Microscopic cataract particles can remain after cataract surgery. These cataract cells can attach to the capsule and start growing. As these cells grow, it makes the capsule cloudy, blurs vision and creates glare.

This happens often enough that colloquially this is referred to as an after cataract; although technically it isn’t a cataract. And unlike true cataracts, it is treated by a much more simple in-office laser procedure with minimal downtime.

Other ways vision can change

  • Cataract surgery can increase the risk of a retinal detachment. Fortunately this is still uncommon but can occurs years out after cataract surgery.
  • While the artificial lens is designed to last forever, rarely it can dislocate within the eye long after cataract surgery and cause the vision to become blurry.
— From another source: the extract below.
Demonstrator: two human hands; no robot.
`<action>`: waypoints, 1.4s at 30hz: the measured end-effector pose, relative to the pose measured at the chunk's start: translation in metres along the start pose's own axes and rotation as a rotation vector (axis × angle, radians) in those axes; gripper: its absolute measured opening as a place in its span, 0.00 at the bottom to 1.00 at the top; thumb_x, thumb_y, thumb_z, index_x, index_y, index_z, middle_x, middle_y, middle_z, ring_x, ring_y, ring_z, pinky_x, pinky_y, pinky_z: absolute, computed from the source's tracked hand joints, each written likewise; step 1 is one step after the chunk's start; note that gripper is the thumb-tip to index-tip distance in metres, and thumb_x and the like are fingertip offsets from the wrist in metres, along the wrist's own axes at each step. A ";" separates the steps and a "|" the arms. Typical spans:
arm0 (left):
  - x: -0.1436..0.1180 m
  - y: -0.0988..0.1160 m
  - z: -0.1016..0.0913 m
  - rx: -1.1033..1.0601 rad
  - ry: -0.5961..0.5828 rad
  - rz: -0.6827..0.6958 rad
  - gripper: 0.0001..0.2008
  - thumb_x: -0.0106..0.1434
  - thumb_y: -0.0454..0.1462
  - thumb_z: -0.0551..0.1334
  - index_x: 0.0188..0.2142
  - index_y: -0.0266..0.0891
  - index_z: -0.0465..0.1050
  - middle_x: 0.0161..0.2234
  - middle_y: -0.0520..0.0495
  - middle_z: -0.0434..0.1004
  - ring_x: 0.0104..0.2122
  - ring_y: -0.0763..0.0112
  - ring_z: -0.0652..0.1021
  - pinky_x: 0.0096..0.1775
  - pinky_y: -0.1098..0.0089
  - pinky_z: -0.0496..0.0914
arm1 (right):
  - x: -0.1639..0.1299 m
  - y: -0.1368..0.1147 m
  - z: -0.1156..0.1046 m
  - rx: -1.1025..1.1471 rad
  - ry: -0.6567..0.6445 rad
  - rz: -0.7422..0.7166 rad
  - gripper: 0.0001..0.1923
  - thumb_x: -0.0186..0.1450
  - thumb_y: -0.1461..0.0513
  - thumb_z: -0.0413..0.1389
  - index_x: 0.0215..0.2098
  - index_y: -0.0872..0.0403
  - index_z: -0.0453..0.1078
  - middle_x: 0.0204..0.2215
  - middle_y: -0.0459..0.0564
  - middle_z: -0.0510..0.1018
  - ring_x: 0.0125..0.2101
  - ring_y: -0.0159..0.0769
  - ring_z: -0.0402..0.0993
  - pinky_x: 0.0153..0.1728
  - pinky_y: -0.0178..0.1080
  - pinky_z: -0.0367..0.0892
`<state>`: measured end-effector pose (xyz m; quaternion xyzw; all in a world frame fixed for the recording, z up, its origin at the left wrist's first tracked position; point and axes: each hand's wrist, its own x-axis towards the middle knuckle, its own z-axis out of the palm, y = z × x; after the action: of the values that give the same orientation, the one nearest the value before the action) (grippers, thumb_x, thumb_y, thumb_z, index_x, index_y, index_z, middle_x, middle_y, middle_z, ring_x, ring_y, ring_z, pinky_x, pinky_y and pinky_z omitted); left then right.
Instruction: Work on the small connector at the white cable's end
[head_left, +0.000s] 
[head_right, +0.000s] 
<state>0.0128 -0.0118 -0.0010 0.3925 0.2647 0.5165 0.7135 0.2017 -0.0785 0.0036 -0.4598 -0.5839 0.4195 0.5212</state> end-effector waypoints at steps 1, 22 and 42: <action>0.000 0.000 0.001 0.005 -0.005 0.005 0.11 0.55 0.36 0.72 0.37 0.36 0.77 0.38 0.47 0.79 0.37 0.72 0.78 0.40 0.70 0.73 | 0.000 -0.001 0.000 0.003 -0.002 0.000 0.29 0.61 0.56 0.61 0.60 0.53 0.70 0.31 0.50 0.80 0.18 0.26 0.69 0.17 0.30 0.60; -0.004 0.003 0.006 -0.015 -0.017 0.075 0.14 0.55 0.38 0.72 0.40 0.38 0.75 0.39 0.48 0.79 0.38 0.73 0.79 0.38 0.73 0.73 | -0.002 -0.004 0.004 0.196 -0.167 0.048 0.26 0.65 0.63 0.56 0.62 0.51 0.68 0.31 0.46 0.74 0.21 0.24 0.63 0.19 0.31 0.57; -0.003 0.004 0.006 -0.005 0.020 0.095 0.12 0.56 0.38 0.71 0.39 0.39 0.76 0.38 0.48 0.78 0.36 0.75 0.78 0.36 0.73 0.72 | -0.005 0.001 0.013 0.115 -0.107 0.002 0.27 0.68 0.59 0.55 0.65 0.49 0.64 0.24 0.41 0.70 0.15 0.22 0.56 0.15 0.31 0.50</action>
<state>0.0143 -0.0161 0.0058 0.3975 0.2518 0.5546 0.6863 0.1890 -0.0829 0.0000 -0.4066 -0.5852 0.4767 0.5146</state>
This requires another surgery to fix this lens back in place. Learn more about it at Key Symptoms Of Dislocated Lens After Cataract Surgery
  • Vision can simply change due to some other unrelated issue. Cataract surgery only replaces the natural lens. Eye diseases such as macular degeneration or glaucoma can still occur in other parts of the eye.

For more in-depth reading, check out The BIGGEST Reason for Blurred Vision 2 Years After Cataract Surgery and The 3 Must Know Late Complications Of Cataract Surgery

Summary

Cataract surgery is a one time event. It is simply impossible for cataracts to return once it is removed. The artificial lens placed in the eye after cataract surgery is also designed to last forever. Vision can still change after cataract surgery, but due to other causes and not because the cataract returned; even though the most common cause of a change in vision, a cloudy capsule, is often called an after-cataract.